How To Sell Your Expertise

By VICKY BROWN

So, here you are, out on your own.  For years you’ve been a social media manager, or paralegal, or bookkeeper, or IT systems manager, or trainer, or HR manager or any one of a host of other professional service jobs.  And now, you want – no need – to figure out how to sell those services to people, or businesses, that need them.

But where do you start?  Here are the top 3 things you should consider when you’re selling your expertise.
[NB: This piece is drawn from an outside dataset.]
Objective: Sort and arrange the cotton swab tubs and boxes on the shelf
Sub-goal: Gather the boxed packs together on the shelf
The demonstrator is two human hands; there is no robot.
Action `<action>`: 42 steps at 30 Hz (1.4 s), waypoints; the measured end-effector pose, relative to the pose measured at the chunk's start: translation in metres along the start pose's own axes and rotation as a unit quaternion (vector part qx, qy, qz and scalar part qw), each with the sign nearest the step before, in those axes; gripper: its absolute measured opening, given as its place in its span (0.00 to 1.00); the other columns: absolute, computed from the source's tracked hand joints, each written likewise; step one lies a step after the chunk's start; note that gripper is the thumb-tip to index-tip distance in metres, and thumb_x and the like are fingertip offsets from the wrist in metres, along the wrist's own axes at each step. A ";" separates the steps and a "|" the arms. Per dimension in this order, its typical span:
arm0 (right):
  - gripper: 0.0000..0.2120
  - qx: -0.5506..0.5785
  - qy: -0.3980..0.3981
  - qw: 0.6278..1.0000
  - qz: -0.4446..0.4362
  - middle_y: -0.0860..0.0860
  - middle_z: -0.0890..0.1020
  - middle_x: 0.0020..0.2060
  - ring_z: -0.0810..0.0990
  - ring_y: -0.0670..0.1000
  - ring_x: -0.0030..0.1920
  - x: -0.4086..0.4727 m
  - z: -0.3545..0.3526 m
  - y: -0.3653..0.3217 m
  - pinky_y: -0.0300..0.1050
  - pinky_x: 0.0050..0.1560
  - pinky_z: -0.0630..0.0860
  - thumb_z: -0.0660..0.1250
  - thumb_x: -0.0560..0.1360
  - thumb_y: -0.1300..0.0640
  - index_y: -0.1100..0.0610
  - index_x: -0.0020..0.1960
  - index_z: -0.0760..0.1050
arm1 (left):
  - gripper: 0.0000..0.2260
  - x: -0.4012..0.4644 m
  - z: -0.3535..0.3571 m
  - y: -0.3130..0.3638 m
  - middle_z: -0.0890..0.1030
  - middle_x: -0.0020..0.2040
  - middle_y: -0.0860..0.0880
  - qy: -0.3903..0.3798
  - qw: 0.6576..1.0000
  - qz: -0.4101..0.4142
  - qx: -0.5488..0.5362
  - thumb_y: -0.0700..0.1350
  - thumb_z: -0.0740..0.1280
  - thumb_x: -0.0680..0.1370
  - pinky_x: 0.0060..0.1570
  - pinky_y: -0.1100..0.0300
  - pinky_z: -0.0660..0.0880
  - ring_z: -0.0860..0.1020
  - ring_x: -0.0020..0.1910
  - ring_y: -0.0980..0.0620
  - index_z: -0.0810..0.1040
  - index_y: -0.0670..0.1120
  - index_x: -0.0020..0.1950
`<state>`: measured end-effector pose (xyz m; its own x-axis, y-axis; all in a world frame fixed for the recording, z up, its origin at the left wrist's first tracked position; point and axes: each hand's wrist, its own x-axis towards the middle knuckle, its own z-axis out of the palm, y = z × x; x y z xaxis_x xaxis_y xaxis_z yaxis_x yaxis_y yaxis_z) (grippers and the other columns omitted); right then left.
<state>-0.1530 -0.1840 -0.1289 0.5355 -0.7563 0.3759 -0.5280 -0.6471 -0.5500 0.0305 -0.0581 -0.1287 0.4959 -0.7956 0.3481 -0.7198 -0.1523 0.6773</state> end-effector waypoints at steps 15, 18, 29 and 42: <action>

The first thing you have to do is list everything you can provide.  For instance, in the case of an HR Manager, a short list of services might include:

  • being a consultant on employee relations issues for managers
  • providing employment law updates
  • making sure all documents are up to date
  • writing policies
  • tracking time off
  • collecting timecard information
  • processing payroll
  • managing workers compensation audits
  • handling garnishments
  • reconciling the monthly insurance invoices
  • managing benefit plan enrollment
  • managing COBRA administration

Now, look at everything on the list.  Are there things missing that the competition is selling?  Do you think those things would be important to your potential client?  Are there things on your list that the competition doesn’t have – if so, those items would be part of what makes your service stand out – your differentiator.  It’s important to identify things that set your service apart, because they’ll be realty valuable when you start marketing your services, and they’ll make your marketing message so much easier to create.

What about your knowledge – is your expertise solid in everything on the list.  If you are anything like I was when I started my first company, I had solid knowledge in most areas, and real expertise in some.  But there were a few areas that I didn’t really need to deal with in my corporate job.  So I was, um, rusty to say the least.  What about you, be really honest with yourself.  Which things on the list are not quite in your zone of genius?  You need to know this, because you need to figure out what you’re going to do about it.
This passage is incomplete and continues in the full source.